Directions for this task
Write every line of the material again exactly, with no pictures in the copy.
___ Data extract ___
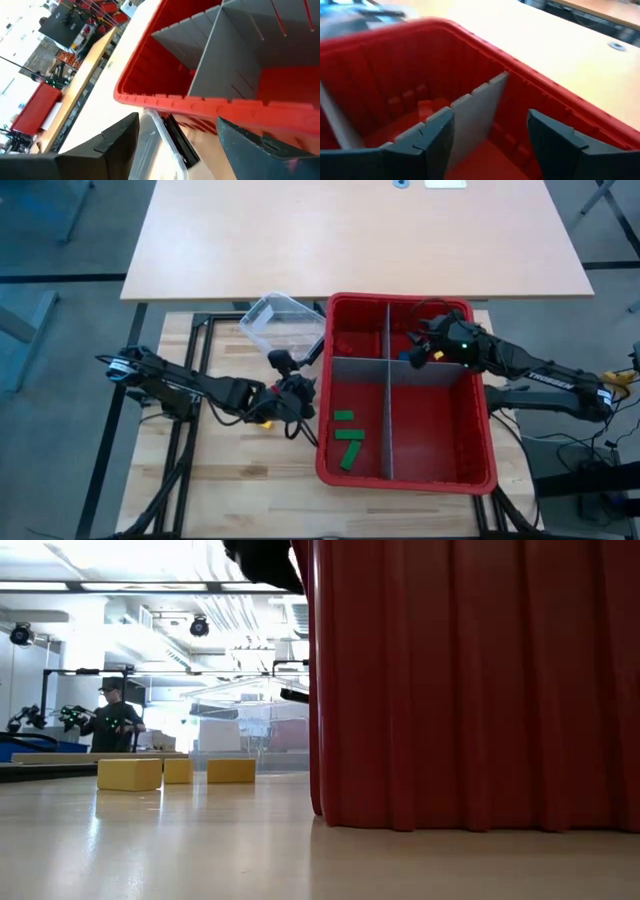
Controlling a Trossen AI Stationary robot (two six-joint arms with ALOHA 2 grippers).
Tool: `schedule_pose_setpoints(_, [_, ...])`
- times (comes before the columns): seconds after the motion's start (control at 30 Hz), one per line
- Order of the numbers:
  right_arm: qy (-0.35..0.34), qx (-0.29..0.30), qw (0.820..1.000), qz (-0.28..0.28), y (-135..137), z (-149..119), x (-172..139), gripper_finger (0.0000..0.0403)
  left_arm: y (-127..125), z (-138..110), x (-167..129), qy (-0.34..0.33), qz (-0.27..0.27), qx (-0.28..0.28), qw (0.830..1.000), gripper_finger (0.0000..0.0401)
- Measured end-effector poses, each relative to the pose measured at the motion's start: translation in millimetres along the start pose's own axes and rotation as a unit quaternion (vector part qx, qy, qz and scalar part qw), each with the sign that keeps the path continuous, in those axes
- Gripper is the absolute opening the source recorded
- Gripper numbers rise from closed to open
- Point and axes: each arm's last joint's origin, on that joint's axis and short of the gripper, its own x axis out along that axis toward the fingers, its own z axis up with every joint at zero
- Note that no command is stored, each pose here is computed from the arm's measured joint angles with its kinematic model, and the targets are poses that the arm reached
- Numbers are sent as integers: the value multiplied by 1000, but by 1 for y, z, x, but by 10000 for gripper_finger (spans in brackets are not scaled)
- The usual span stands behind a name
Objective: Sort blocks
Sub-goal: Put the center yellow block into the bottom right of the red bin
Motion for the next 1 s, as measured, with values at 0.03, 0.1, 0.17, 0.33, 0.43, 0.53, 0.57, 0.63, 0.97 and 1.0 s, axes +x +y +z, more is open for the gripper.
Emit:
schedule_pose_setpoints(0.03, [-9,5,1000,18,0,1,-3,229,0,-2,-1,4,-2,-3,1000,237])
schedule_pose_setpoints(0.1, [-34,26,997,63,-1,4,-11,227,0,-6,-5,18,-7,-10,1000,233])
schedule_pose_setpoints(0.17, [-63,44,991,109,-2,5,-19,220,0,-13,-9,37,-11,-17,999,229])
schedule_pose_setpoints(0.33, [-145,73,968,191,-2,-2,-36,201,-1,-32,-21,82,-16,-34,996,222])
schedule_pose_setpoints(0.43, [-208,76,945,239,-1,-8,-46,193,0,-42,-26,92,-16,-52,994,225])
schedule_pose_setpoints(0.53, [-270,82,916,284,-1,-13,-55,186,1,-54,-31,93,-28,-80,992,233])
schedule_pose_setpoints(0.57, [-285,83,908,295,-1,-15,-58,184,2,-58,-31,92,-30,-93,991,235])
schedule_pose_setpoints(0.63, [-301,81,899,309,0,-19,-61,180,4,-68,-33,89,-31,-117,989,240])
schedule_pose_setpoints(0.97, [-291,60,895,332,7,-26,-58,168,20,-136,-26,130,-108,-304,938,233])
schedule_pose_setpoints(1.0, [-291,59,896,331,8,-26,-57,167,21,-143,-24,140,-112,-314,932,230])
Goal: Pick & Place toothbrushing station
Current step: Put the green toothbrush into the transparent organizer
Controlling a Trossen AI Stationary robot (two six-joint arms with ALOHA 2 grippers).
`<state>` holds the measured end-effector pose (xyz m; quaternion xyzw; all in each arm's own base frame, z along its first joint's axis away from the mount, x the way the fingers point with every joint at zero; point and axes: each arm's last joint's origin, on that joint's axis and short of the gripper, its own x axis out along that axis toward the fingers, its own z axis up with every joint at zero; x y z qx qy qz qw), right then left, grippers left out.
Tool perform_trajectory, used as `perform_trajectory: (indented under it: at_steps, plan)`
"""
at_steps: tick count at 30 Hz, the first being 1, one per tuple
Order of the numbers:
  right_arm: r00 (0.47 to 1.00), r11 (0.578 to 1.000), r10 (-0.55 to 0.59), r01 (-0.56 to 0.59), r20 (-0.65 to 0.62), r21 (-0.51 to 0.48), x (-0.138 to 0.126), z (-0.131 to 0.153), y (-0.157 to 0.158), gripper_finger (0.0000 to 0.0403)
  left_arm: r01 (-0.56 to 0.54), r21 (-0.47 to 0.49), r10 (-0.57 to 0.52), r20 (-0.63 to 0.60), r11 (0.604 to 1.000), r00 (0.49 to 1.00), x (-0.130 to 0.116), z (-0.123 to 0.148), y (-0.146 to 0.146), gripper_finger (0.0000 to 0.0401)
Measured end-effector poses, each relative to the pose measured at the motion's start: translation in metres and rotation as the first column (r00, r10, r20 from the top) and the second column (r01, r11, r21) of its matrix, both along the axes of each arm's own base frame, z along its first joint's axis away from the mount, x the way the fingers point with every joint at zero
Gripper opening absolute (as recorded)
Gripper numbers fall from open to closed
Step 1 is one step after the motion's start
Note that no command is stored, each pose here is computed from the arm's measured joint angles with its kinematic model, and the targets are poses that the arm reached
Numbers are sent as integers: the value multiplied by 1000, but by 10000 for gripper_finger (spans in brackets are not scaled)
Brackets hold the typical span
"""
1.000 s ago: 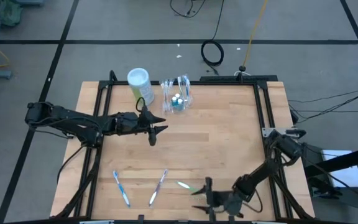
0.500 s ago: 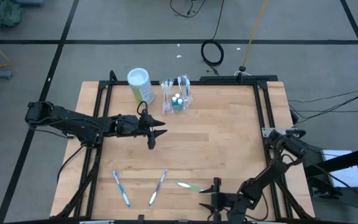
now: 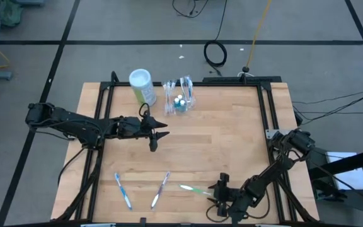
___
Exercise response
Controlling a Trossen AI Stationary robot (two six-joint arms with ALOHA 2 grippers).
Tool: `schedule_pose_setpoints(_, [_, ...])`
- times (comes before the columns): seconds after the motion's start (control at 30 Hz), one per line
- Order of the numbers:
  right_arm: qy (-0.35..0.34), qx (-0.29..0.30), qw (0.820..1.000), qz (-0.28..0.28), y (-135..137), z (-149..119), x (-172..139), gripper_finger (0.0000..0.0403)
  left_arm: y (-127..125), z (-138..110), x (-167..129), qy (-0.34..0.33), qz (-0.27..0.27), qx (-0.28..0.28), qw (0.830..1.000), gripper_finger (0.0000..0.0401)
- Measured end-effector poses, each relative to the pose measured at the motion's start: translation in millimetres along the start pose's own axes and rotation as a unit quaternion (vector part qx, qy, qz and scalar part qw), each with the sign that keeps the path continuous, in those axes
- Gripper is the absolute opening the source recorded
- Gripper numbers rise from closed to open
- Point and axes: each arm's last joint's origin, on that joint's axis and short of the gripper, its own x axis out along that axis toward the fingers, its own z axis up with every joint at zero
- Note that no command is stored, each pose here is computed from the arm's measured joint angles with its kinematic model, and the targets are poses that the arm reached
- Numbers are sent as integers: the value multiplied by 1000, but by 1 for y, z, x, but by 10000 for gripper_finger (spans in brackets are not scaled)
- The usual span stands behind a name
Objective: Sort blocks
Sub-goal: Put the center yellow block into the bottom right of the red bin
Motion for the next 1 s, as measured, with values at 0.03, 0.1, 0.17, 0.33, 0.43, 0.53, 0.57, 0.63, 0.97 and 1.0 s, axes +x +y +z, more is open for the gripper.
Emit:
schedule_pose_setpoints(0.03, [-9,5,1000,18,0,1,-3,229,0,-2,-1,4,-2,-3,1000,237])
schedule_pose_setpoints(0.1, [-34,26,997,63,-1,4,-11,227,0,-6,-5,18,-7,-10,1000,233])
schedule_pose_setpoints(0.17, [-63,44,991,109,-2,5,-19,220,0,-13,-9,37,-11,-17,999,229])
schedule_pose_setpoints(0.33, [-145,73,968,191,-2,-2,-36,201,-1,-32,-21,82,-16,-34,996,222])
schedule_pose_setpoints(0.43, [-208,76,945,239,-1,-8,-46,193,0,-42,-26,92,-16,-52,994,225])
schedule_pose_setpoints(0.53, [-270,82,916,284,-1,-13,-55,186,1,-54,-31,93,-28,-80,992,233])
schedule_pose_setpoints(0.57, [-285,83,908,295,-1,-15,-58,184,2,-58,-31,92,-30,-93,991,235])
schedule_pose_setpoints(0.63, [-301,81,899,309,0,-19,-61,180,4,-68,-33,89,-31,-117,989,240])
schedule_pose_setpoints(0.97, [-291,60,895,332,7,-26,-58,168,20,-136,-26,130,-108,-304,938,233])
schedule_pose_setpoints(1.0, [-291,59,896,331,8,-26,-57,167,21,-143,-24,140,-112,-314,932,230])
Goal: Pick & Place toothbrushing station
Current step: Put the green toothbrush into the transparent organizer
Controlling a Trossen AI Stationary robot (two six-joint arms with ALOHA 2 grippers).
`<state>` holds the measured end-effector pose (xyz m; quaternion xyzw; all in each arm's own base frame, z along its first joint's axis away from the mount, x the way the fingers point with every joint at zero; point and axes: each arm's last joint's origin, on that joint's axis and short of the gripper, its own x axis out along that axis toward the fingers, its own z axis up with every joint at zero; x y z qx qy qz qw), right then left, grippers left out.
Tool perform_trajectory, used as `perform_trajectory: (indented under it: at_steps, plan)`
"""
at_steps: tick count at 30 Hz, the first being 1, one per tuple
Order of the numbers:
  right_arm: r00 (0.47 to 1.00), r11 (0.578 to 1.000), r10 (-0.55 to 0.59), r01 (-0.56 to 0.59), r20 (-0.65 to 0.62), r21 (-0.51 to 0.48), x (-0.138 to 0.126), z (-0.131 to 0.153), y (-0.157 to 0.158), gripper_finger (0.0000 to 0.0403)
  left_arm: r01 (-0.56 to 0.54), r21 (-0.47 to 0.49), r10 (-0.57 to 0.52), r20 (-0.63 to 0.60), r11 (0.604 to 1.000), r00 (0.49 to 1.00), x (-0.130 to 0.116), z (-0.123 to 0.148), y (-0.146 to 0.146), gripper_finger (0.0000 to 0.0401)
Measured end-effector poses, each relative to the pose measured at the motion's start: translation in metres and rotation as the first column (r00, r10, r20 from the top) and the second column (r01, r11, r21) of its matrix, both along the axes of each arm's own base frame, z along its first joint's axis away from the mount, x the way the fingers point with every joint at zero
Gripper opening absolute (as recorded)
Gripper numbers fall from open to closed
Step 1 is one step after the motion's start
Note that no command is stored, each pose here is computed from the arm's measured joint angles with its kinematic model, and the targets are poses that the arm reached
Numbers are sent as integers: the value multiplied by 1000, but by 10000 for gripper_finger (spans in brackets are not scaled)
Brackets hold the typical span
"""
1.000 s ago: 
0.500 s ago: 
now: 

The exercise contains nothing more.